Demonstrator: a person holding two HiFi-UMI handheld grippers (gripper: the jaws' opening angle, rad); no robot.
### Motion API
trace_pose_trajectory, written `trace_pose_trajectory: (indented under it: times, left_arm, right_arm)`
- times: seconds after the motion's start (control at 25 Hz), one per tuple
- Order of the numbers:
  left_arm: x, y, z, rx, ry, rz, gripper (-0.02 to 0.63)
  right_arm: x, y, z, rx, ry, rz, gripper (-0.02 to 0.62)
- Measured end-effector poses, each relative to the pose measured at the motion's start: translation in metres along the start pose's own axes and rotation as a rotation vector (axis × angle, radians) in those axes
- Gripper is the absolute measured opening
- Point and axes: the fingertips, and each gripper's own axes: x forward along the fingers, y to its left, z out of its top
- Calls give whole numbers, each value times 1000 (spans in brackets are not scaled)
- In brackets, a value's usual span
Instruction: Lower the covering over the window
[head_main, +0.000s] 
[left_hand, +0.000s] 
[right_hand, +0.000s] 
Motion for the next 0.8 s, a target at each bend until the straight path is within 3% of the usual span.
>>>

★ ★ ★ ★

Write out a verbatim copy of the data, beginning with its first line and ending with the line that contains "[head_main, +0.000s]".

# Solution to the problem
Demonstrator: a person holding two HiFi-UMI handheld grippers (gripper: the jaws' opening angle, rad); no robot.
### Motion API
trace_pose_trajectory, written `trace_pose_trajectory: (indented under it: times, left_arm, right_arm)`
- times: seconds after the motion's start (control at 25 Hz), one per tuple
- Order of the numbers:
  left_arm: x, y, z, rx, ry, rz, gripper (-0.02 to 0.63)
  right_arm: x, y, z, rx, ry, rz, gripper (-0.02 to 0.62)
- Measured end-effector poses, each relative to the pose measured at the motion's start: translation in metres along the start pose's own axes and rotation as a rotation vector (axis × angle, radians) in those axes
- Gripper is the absolute measured opening
- Point and axes: the fingertips, and each gripper's own axes: x forward along the fingers, y to its left, z out of its top
- Calls give whole numbers, each value times 1000 (spans in brackets are not scaled)
- In brackets, a value's usual span
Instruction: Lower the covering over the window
[head_main, +0.000s] 

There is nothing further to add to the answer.